**DIRECTIONS FOR THIS TASK:**
Below is a listing; restate from it, character for character, the lines beginning at the line holding "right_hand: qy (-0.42" and ending at the line holding "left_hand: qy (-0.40", both included.

**RECORD SET:**
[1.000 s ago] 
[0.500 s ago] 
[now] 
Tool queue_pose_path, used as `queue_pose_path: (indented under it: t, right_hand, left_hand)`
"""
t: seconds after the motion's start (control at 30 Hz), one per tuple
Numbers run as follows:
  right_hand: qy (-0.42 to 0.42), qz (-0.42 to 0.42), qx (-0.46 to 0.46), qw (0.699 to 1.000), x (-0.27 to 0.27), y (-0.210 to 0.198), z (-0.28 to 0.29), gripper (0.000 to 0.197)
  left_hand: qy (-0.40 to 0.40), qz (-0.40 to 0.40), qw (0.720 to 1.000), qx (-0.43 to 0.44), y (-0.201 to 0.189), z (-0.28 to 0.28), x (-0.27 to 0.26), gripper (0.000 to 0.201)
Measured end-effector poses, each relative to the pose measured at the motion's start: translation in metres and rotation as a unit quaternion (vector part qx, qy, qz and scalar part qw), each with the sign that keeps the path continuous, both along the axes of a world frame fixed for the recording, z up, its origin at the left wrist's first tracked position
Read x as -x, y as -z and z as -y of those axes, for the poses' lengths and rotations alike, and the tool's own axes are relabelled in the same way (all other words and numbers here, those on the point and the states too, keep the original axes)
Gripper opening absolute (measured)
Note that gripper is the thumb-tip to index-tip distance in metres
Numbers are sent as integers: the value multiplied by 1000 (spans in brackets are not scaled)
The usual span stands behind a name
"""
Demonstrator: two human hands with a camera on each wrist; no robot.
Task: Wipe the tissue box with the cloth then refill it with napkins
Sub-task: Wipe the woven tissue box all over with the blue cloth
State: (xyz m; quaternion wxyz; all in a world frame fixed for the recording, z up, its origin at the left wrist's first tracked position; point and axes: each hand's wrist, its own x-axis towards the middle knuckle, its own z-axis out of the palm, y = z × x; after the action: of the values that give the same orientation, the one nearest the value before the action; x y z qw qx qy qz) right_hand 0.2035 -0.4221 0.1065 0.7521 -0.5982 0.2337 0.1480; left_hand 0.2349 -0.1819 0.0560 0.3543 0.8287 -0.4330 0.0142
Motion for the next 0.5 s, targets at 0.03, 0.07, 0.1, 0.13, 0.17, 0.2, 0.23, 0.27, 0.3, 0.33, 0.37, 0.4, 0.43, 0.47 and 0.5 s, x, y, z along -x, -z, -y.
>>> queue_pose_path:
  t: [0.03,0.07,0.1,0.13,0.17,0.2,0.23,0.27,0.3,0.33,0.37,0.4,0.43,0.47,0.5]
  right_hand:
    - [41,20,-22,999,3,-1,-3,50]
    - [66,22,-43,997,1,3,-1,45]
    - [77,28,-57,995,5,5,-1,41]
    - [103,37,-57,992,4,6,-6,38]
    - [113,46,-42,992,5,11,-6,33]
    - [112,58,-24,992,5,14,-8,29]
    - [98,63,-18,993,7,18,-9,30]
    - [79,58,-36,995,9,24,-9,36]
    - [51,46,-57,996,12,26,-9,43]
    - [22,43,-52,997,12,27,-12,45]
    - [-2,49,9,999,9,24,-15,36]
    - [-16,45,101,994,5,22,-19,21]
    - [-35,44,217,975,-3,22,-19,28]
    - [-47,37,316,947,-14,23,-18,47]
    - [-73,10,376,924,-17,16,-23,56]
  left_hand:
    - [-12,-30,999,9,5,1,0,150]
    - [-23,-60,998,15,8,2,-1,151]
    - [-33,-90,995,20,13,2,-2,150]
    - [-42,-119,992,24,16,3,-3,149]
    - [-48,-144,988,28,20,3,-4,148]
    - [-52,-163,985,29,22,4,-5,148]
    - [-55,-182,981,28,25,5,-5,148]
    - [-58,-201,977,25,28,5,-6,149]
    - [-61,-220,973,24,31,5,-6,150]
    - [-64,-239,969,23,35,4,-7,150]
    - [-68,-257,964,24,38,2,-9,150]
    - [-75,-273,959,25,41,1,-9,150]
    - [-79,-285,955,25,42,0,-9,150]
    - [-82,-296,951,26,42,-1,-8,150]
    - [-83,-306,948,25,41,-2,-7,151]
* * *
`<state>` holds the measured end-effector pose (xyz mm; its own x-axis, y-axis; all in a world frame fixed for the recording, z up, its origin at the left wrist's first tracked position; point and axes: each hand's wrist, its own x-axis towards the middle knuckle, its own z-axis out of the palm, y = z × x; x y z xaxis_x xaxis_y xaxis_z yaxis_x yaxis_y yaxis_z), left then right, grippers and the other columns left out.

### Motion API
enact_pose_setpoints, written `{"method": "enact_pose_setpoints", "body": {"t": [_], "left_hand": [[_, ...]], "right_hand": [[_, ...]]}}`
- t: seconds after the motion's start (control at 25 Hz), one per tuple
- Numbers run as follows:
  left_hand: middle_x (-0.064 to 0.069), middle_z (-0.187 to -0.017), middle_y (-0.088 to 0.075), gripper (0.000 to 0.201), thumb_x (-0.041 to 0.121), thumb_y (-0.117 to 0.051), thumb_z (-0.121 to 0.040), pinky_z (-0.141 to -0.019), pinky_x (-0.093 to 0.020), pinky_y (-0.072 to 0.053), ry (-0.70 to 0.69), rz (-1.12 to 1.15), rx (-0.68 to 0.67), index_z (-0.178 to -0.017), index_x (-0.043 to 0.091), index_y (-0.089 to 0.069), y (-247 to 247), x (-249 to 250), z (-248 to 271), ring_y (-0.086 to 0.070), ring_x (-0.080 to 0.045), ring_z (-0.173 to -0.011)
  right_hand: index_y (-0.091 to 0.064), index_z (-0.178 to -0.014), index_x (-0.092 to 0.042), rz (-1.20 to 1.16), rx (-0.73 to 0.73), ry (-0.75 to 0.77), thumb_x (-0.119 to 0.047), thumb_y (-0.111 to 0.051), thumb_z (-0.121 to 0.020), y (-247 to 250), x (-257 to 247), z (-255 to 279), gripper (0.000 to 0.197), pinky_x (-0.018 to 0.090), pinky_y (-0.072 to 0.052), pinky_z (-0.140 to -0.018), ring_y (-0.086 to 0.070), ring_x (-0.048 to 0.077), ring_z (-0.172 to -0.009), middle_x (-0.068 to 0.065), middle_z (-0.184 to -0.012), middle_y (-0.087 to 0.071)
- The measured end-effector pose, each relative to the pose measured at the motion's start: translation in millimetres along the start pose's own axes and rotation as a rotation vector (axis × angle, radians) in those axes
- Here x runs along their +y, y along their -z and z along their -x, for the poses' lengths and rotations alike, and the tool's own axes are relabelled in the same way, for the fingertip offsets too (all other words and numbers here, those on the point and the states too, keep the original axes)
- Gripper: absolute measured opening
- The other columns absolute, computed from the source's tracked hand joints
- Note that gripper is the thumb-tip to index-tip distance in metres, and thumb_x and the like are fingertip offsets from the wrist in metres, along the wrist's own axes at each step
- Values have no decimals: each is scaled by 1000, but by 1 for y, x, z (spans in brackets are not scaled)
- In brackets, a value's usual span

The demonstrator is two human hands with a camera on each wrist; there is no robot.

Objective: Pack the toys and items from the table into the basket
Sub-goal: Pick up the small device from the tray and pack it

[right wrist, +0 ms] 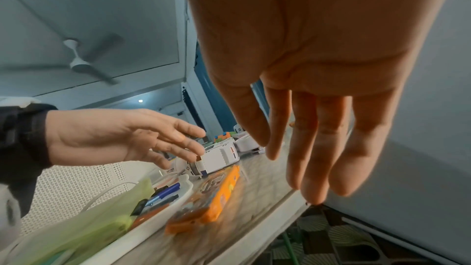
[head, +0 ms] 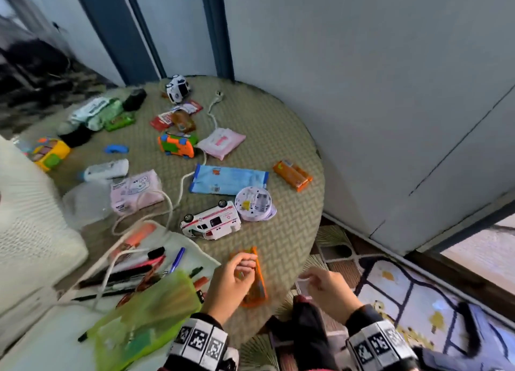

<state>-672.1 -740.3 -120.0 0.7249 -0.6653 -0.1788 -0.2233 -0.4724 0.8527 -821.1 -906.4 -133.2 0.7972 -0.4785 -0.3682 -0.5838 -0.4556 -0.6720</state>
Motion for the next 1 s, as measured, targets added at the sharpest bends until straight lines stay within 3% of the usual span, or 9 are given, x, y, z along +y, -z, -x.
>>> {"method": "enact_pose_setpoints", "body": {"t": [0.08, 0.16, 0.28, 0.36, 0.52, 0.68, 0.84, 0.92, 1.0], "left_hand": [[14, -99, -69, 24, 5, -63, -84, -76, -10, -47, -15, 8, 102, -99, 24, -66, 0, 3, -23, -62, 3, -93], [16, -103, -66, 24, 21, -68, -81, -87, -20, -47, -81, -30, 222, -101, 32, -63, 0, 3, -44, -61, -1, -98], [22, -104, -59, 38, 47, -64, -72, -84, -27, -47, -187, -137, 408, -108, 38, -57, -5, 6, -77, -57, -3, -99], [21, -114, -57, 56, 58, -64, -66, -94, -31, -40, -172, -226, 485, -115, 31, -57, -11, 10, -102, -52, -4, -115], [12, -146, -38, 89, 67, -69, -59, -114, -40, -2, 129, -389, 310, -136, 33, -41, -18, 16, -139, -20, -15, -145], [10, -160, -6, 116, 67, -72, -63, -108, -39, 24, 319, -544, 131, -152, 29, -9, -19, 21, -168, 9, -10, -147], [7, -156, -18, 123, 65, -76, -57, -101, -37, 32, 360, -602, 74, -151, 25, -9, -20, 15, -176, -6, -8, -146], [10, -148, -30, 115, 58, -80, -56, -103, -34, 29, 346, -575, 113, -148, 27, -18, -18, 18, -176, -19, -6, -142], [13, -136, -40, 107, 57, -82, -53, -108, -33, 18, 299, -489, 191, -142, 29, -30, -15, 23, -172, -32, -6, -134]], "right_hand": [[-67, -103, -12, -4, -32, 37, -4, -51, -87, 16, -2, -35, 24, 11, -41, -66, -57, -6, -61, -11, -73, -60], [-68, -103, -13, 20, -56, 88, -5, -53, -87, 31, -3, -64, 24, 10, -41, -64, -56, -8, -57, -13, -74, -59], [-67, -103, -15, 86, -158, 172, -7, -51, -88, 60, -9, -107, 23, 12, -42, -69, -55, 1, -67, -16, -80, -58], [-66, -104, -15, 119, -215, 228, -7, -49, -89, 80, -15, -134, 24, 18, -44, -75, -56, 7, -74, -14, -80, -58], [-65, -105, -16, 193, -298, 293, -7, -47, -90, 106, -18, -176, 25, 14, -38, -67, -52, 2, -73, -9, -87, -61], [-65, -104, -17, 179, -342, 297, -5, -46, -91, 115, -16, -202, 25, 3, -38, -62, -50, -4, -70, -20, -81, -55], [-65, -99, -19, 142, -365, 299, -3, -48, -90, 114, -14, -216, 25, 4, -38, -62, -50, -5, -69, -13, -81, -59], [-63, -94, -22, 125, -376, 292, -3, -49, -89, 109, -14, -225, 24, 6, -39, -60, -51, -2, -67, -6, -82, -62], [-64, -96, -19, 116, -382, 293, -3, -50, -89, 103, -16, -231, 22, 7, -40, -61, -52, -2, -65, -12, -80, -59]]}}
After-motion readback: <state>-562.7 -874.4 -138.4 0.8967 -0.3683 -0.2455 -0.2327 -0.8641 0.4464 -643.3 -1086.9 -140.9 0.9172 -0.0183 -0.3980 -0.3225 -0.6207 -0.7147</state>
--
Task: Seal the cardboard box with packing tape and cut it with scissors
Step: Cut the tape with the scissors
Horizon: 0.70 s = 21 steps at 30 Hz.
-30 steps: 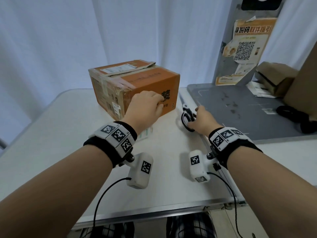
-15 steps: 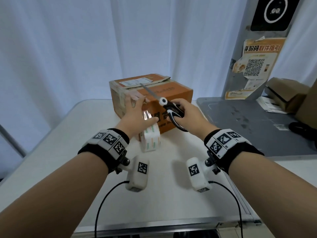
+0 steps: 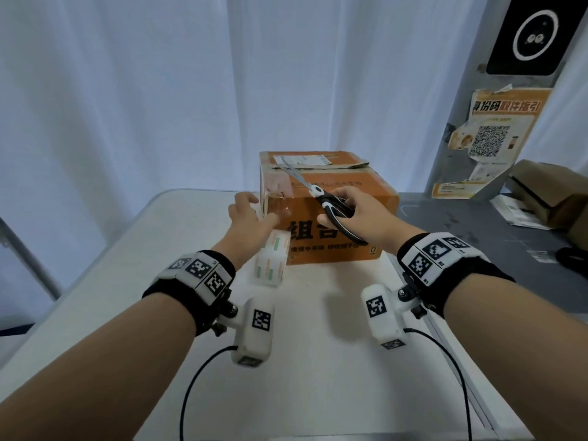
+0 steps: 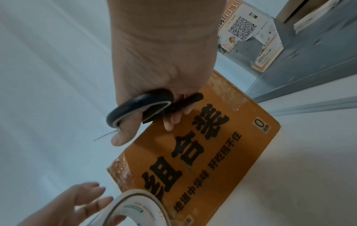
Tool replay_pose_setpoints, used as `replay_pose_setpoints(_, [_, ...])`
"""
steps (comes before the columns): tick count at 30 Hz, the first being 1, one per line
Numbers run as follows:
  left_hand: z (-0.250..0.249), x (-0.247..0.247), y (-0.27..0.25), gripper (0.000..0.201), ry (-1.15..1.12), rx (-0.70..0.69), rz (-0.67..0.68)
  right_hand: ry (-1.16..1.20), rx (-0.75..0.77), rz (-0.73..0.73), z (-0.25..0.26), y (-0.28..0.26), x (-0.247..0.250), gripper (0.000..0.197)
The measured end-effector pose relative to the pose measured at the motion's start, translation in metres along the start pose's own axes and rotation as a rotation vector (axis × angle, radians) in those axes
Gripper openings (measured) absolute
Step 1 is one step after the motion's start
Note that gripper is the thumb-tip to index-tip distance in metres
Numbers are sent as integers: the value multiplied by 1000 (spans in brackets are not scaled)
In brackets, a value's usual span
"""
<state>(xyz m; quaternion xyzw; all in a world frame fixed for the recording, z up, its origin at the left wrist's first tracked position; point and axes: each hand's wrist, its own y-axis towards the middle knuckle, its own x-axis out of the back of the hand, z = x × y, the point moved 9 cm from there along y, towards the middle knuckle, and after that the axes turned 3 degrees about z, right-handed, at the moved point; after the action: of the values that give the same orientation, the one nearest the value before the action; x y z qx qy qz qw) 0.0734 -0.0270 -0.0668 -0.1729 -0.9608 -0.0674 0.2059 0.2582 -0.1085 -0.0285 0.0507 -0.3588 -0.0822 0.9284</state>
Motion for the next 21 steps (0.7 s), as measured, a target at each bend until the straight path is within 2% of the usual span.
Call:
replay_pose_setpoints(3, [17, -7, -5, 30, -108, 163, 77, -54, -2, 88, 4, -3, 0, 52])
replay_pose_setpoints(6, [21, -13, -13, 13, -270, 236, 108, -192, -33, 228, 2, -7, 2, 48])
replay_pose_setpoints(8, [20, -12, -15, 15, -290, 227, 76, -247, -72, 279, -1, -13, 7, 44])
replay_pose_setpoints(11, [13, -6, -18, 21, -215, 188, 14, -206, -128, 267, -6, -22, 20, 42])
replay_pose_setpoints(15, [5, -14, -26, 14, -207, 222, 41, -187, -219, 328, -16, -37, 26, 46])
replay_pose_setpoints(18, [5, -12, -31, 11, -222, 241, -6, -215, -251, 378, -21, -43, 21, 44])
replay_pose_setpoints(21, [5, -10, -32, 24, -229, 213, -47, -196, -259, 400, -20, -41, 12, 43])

**ANSWER AREA:**
  right_hand: qy (-0.42 to 0.42), qz (-0.42 to 0.42), qx (-0.46 to 0.46), qw (0.699 to 1.000), x (-0.27 to 0.27), y (-0.210 to 0.198), z (-0.28 to 0.29), gripper (0.000 to 0.197)
  left_hand: qy (-0.40 to 0.40), qz (-0.40 to 0.40), qw (0.720 to 1.000), qx (-0.43 to 0.44), y (-0.201 to 0.189), z (-0.28 to 0.28), x (-0.27 to 0.26), gripper (0.000 to 0.201)

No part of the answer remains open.